As an is always >0, the right hand side never gets smaller than a, giving.

k < a

Which is one of the restrictions. The other part if the inequality is

an-k < ab

Because k>0, this simplifies to

an < ab

and because a>0,

n < b

which is also on the list of restrictons, so we've proved that

0 <= an - k < ab


0 <= n < b, 0 < k < b

which means that

pb = (an - k) mod ab

is the same as

pb = an-k

for 0 <= p < a.

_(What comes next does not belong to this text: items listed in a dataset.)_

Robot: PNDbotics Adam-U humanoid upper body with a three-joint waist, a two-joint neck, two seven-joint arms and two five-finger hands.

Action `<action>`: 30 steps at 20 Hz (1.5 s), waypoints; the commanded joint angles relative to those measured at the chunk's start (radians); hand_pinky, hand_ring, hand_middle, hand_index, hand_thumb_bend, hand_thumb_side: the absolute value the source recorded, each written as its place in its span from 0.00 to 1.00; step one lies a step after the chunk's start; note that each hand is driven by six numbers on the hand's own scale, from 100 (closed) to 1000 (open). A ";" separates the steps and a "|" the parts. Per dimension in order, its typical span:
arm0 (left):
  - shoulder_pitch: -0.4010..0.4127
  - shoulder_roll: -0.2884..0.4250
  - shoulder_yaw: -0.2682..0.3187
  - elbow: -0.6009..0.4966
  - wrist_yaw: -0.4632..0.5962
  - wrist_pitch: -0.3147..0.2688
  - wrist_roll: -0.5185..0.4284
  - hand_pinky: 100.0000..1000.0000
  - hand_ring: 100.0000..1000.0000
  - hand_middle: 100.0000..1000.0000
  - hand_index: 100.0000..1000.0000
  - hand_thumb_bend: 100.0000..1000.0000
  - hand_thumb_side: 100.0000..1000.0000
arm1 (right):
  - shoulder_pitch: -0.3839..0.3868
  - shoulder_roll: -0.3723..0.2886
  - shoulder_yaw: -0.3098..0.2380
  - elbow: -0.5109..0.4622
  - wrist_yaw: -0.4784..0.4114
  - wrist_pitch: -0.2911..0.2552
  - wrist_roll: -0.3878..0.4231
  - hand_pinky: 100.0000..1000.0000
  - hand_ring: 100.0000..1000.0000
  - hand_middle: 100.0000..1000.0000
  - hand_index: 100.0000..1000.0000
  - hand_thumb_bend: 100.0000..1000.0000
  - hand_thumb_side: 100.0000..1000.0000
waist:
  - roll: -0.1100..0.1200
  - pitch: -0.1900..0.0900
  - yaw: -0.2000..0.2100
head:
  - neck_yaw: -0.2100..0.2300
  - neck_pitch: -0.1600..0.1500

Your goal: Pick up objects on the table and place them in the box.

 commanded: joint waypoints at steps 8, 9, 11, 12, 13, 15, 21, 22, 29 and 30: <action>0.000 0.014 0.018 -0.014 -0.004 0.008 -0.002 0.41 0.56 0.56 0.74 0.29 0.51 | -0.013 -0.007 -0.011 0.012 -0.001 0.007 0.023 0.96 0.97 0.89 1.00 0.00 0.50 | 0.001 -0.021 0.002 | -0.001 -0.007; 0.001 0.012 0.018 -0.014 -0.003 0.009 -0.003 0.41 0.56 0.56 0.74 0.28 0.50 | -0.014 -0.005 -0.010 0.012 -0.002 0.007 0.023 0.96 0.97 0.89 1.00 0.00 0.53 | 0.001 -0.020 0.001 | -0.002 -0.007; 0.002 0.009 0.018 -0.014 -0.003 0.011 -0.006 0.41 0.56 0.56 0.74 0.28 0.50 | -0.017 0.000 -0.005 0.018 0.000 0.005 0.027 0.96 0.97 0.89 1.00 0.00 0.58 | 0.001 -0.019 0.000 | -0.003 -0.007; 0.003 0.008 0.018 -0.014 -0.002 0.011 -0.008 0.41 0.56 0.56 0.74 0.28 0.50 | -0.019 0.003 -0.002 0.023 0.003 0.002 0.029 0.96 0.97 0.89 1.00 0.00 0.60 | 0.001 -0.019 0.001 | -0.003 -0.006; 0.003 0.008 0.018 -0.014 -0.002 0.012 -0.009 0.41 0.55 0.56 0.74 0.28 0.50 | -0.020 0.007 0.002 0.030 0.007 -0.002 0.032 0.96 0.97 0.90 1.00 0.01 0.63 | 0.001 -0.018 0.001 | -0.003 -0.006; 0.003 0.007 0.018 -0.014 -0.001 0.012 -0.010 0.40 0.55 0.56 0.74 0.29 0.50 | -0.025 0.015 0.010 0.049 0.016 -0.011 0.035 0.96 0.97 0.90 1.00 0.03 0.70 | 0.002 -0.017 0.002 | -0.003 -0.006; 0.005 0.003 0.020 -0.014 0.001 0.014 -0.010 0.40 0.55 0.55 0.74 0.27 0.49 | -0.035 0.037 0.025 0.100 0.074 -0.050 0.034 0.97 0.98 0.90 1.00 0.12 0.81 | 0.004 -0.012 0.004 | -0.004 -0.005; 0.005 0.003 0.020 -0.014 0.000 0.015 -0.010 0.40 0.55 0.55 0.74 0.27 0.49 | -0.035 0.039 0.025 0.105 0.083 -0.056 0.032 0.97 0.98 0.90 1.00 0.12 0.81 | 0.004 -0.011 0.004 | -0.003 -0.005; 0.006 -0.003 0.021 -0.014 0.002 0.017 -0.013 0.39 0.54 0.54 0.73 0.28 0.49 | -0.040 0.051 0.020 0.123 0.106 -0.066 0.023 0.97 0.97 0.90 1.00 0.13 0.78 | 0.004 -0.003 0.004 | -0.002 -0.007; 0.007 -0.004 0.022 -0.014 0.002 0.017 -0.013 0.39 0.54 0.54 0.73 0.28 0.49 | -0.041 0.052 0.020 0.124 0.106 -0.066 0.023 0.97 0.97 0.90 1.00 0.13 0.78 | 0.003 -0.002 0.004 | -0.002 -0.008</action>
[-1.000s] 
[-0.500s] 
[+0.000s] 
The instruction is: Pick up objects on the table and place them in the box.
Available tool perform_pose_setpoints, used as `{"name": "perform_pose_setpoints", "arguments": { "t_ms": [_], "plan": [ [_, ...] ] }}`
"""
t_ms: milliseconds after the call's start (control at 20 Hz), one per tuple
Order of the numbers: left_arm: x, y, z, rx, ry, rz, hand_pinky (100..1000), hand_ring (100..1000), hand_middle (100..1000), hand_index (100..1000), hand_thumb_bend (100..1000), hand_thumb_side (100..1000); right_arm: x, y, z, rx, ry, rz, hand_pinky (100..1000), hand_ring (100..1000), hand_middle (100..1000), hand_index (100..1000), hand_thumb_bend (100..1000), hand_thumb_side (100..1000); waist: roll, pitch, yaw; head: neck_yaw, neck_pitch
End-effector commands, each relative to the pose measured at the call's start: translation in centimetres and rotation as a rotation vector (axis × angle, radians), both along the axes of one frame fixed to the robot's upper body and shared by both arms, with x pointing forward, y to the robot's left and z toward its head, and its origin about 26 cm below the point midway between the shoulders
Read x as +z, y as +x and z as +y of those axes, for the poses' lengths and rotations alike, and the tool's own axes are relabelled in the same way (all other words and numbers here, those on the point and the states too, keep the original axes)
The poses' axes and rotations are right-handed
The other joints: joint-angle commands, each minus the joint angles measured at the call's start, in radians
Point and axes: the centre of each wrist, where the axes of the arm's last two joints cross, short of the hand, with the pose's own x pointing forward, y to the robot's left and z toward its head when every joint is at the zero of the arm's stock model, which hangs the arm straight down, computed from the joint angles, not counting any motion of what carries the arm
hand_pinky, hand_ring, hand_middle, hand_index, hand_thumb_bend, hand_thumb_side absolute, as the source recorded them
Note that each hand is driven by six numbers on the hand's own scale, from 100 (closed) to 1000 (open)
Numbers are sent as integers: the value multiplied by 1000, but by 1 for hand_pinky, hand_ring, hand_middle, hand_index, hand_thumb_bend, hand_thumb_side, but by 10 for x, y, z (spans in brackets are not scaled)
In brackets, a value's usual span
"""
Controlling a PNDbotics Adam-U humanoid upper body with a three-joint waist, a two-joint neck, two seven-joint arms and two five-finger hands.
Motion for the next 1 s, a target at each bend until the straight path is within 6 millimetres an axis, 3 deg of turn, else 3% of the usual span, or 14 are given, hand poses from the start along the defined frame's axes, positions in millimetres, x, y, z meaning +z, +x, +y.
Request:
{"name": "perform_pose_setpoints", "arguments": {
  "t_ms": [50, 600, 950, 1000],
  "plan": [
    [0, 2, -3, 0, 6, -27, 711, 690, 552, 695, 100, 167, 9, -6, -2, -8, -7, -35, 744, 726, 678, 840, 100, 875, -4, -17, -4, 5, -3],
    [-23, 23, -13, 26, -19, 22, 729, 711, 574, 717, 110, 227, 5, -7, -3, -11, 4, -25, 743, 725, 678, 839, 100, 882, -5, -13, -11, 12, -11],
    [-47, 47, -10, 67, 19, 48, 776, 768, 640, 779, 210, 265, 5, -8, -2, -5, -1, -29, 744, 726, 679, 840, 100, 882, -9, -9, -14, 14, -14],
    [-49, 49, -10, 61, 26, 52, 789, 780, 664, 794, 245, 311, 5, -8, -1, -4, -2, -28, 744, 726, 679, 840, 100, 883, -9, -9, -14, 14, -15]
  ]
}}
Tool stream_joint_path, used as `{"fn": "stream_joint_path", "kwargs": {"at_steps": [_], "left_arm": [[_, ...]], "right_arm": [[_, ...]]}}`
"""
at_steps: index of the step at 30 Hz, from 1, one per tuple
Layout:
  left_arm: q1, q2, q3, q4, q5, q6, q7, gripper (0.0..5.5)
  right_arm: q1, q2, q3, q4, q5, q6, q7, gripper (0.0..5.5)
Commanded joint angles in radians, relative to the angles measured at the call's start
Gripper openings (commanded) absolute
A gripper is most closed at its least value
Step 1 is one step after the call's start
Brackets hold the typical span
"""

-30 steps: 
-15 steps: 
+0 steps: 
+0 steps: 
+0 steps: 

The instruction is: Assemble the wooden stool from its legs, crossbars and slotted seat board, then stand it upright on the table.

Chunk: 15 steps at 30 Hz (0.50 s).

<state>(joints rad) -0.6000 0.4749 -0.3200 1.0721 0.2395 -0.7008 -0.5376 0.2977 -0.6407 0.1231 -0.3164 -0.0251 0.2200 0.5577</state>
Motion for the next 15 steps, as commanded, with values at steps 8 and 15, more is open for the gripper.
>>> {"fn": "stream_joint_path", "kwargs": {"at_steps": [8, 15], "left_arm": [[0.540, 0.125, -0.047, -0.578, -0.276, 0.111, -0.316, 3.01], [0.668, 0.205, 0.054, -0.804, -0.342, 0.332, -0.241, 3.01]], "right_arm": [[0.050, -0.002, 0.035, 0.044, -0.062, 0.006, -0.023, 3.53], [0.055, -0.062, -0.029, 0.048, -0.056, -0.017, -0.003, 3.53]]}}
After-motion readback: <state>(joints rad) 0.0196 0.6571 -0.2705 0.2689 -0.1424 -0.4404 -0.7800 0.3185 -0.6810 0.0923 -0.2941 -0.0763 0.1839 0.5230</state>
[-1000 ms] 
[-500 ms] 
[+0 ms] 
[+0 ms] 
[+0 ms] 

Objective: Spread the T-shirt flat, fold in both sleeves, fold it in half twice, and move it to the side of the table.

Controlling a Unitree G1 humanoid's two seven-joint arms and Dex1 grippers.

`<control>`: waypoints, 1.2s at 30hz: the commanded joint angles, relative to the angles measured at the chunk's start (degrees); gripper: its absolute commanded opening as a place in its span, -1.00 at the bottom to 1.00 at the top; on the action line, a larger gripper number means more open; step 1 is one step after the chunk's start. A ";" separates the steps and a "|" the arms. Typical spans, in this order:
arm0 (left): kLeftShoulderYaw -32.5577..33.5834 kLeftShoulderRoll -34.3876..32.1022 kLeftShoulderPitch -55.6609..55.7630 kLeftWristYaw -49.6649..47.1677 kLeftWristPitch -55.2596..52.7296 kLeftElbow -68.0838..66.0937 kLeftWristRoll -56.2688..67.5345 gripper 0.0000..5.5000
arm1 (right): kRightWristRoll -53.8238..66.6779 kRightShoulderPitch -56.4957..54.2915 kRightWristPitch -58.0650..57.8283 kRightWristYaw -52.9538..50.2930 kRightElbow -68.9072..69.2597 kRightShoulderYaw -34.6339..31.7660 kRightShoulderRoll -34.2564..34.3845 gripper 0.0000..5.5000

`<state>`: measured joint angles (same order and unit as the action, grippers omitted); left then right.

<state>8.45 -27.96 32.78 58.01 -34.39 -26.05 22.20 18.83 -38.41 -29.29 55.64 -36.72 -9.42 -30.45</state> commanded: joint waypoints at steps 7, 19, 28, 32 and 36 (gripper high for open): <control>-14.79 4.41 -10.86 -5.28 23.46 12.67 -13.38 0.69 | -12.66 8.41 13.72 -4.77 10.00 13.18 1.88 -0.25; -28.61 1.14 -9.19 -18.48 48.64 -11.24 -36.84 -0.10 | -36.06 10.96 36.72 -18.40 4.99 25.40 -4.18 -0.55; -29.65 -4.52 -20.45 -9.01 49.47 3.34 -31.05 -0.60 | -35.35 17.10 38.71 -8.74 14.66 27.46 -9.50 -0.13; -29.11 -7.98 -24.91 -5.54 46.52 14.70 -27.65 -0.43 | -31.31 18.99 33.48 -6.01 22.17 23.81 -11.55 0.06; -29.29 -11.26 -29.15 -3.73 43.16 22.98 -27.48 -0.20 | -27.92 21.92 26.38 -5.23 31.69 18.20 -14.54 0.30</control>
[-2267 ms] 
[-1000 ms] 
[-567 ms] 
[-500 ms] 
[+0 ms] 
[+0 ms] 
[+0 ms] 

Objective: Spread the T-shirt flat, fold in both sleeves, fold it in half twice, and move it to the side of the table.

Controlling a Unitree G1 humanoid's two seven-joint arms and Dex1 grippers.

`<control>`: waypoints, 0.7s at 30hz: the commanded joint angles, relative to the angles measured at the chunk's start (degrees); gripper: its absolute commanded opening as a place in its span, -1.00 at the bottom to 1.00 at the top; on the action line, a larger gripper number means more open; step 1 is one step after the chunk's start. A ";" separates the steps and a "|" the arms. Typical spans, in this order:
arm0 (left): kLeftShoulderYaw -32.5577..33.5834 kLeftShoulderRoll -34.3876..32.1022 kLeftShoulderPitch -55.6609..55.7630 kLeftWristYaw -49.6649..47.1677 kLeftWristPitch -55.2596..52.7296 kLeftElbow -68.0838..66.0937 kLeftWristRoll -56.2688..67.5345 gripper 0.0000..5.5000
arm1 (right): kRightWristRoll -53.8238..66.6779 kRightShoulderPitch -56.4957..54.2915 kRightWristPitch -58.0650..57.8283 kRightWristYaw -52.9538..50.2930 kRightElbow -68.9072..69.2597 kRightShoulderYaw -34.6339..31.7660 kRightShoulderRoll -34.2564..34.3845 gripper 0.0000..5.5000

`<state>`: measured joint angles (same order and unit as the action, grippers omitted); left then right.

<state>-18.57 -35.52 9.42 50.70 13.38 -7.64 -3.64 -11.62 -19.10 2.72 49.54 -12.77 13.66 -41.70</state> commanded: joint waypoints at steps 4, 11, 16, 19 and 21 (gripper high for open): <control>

And that's fairly obviously the same as

p = (an-k)/b
p = an/b - k/b
an/b = p + k/b

and you may recall

0 <= k < b
0 <= k/b < 1

From the original definition of p, it must be an integer. From the definition

x = floor(x) + frac(x)

where floor(x) is an integer and 0<=frac(x)<1, we can identify

k/b = frac(an/b)
p = floor(an/b)

The second one of those is the definition of a maximally even scale, and as we arrived at it from the definition of an MOS from the scale tree, it proves that the two are identical.